[[ Exercise inputs open ]]
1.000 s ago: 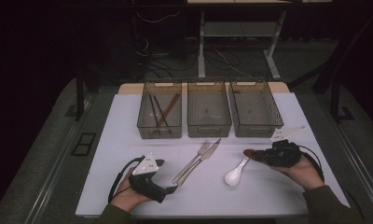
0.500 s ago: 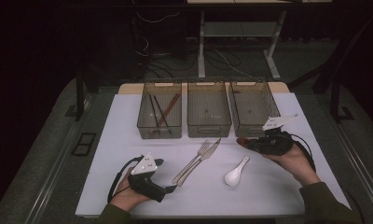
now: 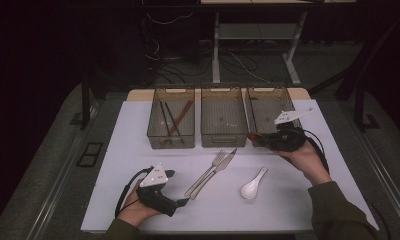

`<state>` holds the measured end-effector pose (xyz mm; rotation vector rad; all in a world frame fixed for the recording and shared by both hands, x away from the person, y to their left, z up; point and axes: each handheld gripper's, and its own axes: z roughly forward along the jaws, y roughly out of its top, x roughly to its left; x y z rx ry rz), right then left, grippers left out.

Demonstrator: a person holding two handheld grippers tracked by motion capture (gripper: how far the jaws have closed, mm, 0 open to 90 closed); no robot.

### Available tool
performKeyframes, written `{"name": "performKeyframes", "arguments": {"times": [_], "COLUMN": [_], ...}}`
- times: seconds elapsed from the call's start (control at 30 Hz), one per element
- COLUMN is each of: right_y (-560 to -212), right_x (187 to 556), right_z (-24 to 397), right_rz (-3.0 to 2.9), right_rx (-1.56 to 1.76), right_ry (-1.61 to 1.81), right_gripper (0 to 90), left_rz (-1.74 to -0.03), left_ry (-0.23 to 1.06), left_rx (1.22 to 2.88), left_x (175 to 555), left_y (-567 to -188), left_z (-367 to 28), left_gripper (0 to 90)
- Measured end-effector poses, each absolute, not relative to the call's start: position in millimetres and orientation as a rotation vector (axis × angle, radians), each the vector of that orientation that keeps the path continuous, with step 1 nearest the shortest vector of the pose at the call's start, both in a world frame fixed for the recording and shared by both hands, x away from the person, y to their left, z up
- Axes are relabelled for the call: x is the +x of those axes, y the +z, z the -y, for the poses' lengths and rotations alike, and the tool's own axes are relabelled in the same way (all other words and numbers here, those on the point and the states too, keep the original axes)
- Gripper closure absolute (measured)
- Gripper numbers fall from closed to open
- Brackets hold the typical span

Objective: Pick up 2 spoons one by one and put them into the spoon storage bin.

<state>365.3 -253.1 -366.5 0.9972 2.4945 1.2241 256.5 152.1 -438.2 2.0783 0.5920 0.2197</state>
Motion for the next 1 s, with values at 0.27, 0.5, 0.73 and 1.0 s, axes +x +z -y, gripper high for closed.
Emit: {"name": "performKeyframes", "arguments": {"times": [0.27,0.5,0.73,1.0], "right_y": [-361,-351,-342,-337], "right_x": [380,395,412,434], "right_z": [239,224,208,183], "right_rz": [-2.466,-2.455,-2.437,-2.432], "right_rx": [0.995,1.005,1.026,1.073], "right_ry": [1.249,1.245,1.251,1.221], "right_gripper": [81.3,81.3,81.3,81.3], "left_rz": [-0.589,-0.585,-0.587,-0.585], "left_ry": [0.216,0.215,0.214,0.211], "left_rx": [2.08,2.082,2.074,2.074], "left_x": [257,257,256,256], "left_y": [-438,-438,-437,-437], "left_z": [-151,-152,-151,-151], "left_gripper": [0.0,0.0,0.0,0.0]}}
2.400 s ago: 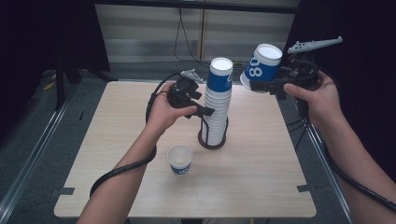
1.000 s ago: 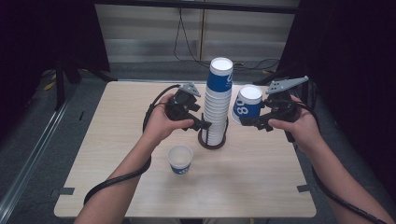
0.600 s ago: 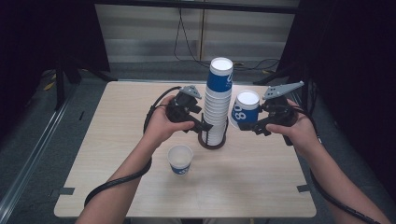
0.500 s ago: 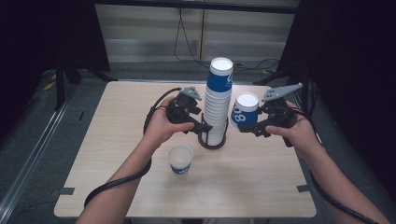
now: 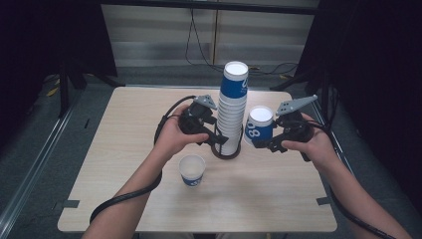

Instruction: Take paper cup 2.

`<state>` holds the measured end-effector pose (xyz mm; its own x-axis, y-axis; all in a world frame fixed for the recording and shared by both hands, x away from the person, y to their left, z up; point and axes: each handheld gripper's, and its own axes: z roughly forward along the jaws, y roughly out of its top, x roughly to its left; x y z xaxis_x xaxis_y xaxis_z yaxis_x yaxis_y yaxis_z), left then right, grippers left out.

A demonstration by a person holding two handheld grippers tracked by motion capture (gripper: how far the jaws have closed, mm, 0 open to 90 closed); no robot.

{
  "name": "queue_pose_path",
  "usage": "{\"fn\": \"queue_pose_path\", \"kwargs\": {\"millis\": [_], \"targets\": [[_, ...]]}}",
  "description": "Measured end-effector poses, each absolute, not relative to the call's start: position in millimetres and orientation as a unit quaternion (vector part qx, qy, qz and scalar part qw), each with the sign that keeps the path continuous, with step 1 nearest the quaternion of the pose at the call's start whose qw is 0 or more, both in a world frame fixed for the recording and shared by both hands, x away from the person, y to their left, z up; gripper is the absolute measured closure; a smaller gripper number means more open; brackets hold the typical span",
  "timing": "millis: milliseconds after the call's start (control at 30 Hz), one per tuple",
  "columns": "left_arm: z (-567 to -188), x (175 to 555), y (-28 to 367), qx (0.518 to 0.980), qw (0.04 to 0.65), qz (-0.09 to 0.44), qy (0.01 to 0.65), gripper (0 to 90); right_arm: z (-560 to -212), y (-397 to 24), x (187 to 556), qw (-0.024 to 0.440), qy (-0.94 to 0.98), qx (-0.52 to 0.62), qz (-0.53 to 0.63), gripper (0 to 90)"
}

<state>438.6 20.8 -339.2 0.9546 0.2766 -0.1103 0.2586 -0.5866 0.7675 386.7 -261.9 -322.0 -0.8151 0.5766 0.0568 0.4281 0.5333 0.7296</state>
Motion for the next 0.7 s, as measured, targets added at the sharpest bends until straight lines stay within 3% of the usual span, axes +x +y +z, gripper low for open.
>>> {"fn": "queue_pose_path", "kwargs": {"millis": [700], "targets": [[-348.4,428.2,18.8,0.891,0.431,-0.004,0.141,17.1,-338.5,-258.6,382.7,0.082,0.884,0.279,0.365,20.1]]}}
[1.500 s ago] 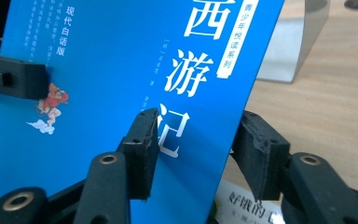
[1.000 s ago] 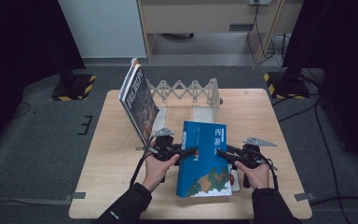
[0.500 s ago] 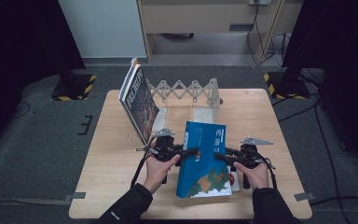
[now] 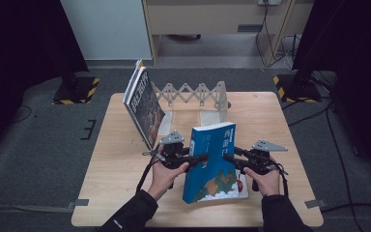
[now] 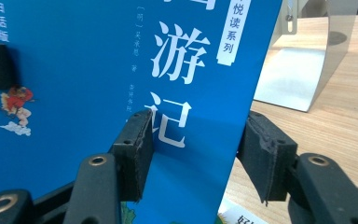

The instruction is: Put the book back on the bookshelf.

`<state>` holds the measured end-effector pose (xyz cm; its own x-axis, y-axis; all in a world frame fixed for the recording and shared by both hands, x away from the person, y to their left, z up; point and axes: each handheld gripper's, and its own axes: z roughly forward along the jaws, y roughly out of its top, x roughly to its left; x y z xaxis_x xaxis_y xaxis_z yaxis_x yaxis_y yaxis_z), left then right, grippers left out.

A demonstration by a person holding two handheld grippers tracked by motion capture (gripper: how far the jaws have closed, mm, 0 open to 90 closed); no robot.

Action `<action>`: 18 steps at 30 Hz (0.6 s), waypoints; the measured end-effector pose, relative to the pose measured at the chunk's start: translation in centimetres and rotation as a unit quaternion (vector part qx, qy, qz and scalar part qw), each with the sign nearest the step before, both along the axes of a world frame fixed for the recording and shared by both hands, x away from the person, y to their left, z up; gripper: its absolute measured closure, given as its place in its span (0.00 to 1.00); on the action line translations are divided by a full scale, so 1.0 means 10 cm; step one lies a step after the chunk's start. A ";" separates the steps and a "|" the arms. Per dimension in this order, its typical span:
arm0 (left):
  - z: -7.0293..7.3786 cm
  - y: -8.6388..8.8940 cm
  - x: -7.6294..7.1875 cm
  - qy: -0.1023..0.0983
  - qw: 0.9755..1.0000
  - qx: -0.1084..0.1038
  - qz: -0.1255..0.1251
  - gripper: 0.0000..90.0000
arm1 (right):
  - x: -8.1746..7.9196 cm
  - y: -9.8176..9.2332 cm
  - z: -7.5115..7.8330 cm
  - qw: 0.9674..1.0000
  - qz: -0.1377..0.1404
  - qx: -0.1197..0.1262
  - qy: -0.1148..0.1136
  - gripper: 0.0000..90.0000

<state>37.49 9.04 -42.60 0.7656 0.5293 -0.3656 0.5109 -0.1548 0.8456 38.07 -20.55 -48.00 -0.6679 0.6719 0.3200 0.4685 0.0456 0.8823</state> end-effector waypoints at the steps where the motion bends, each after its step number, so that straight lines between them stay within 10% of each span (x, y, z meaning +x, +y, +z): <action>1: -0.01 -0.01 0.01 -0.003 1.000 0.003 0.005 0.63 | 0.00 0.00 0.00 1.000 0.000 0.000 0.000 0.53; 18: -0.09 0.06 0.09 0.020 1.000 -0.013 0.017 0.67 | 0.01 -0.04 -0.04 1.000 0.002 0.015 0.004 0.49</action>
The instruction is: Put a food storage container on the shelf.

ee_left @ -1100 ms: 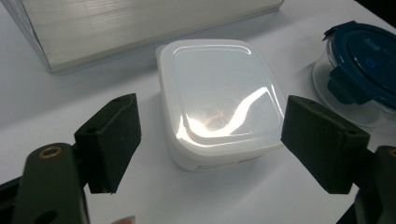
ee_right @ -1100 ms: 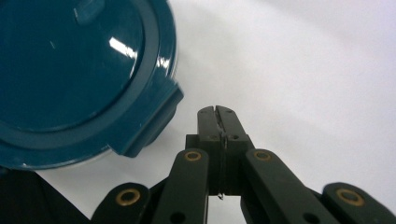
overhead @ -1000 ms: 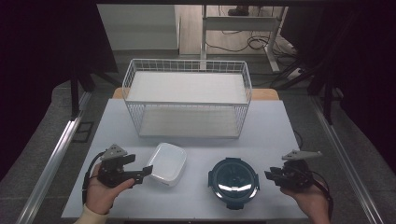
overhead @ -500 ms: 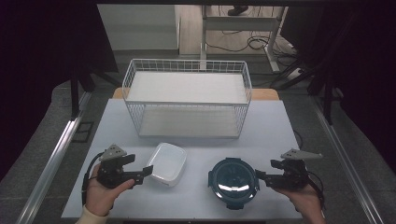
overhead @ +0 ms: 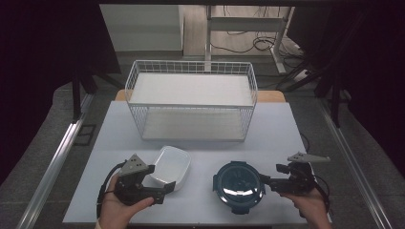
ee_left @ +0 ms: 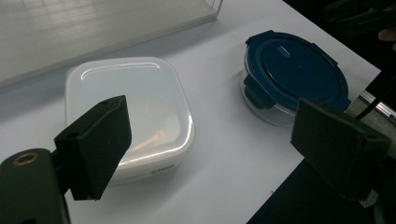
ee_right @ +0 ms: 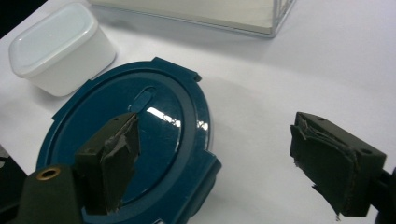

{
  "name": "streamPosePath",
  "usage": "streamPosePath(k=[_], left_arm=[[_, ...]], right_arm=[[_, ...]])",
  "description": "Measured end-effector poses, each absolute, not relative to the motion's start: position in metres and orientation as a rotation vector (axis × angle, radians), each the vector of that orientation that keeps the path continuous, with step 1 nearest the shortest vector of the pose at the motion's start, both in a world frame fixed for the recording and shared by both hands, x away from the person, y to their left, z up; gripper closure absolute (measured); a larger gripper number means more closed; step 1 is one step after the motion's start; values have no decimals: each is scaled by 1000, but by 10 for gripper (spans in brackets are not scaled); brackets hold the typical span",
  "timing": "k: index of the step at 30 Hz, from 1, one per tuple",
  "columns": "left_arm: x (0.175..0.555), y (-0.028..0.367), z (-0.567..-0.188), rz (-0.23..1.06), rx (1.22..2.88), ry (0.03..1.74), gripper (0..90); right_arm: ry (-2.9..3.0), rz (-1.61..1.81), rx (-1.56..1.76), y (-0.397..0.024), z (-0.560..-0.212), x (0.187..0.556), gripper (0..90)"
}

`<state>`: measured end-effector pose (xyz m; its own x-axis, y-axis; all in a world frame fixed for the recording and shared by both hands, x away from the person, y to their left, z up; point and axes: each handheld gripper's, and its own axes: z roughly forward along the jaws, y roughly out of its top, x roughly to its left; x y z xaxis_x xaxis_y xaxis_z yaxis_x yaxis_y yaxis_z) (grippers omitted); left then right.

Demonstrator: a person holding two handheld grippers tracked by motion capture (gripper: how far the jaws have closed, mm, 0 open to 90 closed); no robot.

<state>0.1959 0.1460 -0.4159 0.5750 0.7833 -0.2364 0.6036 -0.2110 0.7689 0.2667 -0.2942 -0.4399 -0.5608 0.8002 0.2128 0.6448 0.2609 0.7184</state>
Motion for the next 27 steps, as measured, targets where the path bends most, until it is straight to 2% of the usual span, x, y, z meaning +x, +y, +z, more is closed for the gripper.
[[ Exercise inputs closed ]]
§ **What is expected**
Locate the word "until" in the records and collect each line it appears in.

§ **Problem solution**
Motion for the next 0.7 s, as measured, targets added at the sharpest bends until straight lines stay within 3% of the usual span, axes +x +y +z, gripper low for open.
Motion for the next 27 steps, as measured, targets where the path bends most, until it is straight to 2% of the usual span, x, y, z meaning +x, +y, +z, more is closed for the gripper.

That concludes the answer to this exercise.